Four months after flood, families still in shelters
Forty persons whose homes were destroyed by flood rains from Tropical Storm Lili last September were yesterday still living in shelters in Bull Bay, St Andrew. However, the Office of Disaster Preparedness and Emergency Management (ODPEM) yesterday promised that grants would soon be given to the flood victims to help with their rehabilitation.
But the grants, according to Paul Saunders, the ODPEM’s acting director, would not necessarily be sufficient to replace the lost homes. The Government, he told the Sunday Observer, does not have the resources.
“We are the only country in the Caribbean region that gives a straight cash grant,” Saunders said, adding that the ODPEM’s Welfare Relief Team would be reviewing the policy to determine how the needs of victims could be best addressed.
The welfare team, which assesses families in shelters and makes a recommendation to the Social Welfare section of the labour and social welfare ministry, is comprised of representatives from the labour ministry, Salvation Army, Red Cross, Poor Relief Department and Adventist Disaster Relief Agency.
Saunders said that while the Welfare Plan stipulated the payment of up to $30,000 for total loss, the amount actually given would depend on the funds available.
He said that the Government would have to find an alternative to Food For the Poor housing for victims of floods and other disasters, as that organisation, which had a separate demand for its houses, was being stretched by emergency housing requests.
The welfare team, Saunders said, was also looking at offering help only to persons whose income fell below the income tax threshold. People with income above the income tax threshold may have to be assisted through bank loans, he said.
At a meeting of the Kingston and St Andrew Corporation Parish Disaster and Public Health Committee on January 21, Parish Disaster Co-ordinator Isaac Nugent reported that the Welfare Subcommittee provided eight shelters for approximately 350 persons in the Bull Bay and New Haven areas who were flooded out by Tropical Storm Lili.
Omar Afflick, the ODPEM’s region east co-ordinator, said that the agency was working on getting persons in the shelters into more appropriate facilities.

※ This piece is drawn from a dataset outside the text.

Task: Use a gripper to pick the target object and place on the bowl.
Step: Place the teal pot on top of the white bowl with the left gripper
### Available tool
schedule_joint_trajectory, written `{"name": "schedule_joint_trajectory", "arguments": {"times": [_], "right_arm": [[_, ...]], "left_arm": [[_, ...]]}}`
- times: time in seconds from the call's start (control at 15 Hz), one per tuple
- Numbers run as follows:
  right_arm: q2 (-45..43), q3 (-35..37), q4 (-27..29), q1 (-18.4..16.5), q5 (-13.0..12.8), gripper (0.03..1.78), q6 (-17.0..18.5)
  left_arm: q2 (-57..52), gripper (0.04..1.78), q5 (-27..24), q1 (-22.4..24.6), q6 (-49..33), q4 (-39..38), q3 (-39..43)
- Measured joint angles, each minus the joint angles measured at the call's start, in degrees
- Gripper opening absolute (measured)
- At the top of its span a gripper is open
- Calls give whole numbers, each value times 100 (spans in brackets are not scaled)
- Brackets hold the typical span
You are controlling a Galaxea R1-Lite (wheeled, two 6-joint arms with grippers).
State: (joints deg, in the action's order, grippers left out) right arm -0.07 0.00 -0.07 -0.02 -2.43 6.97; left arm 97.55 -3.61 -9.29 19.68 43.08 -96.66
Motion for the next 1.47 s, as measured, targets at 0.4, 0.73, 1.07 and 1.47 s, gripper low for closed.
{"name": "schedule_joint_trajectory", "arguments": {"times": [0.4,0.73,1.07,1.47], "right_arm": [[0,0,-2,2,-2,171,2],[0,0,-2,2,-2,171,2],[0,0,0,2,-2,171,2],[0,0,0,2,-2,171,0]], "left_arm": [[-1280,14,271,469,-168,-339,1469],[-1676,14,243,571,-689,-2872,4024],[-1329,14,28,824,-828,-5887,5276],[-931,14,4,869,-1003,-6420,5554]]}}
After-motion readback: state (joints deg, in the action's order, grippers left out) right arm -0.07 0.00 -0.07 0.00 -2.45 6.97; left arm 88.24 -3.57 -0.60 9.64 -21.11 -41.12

While that is being done, however, the five families of 17 persons, including 10 children, who have been living in the African Martyrs Uganda Catholic Church at 10 Miles, have basically outstayed their welcome.
“They say they want their church,” a tearful Loretta Edgehill, one of the flood victims, told the Sunday Observer on Friday.
The members of African Martyrs, who in the beginning were sympathetic to the plight of the families, have, since the flood, been worshipping at St Benedicts Catholic Church in Harbour View.
Edgehill, whose shop and house at Tamarind Tree, Nine Miles, were washed away, said the ODPEM met with them two weeks ago and told them that no land had as yet been found to relocate them.
But the flood victims have been actively seeking land on their own.
“We have identified a piece of land at 10 Miles that the owner is willing to sell and on which each of the five families can get a house spot,” Edgehill said.
She said that Afflick had been told of the find and had promised to “check about it”.
Three families comprising three adults and six children are still being sheltered at the Full Truth Church of God Deliverance Centre.
One of them, Adassa Sutherland, whose chicken coops, house and furniture were destroyed in the flood, attended the ODPEM meeting two weeks ago, but was not hopeful of relocation any time soon.
“They said that getting a house is a long-term thing, as they haven’t identified any land yet, so we just have to wait,” Sutherland said.
The Church of God of the First Born Seventh-day Adventist Bull Bay has been home for Ishmael Drysdale and an elderly woman, Mary Smith, since the flood.
Drysdale, who is a member of the church, lived with his mother and two brothers at 25 Clement Road. He said that his mother and brothers were staying with friends.
Two families comprised of two adults and nine children are also being sheltered at Ballground.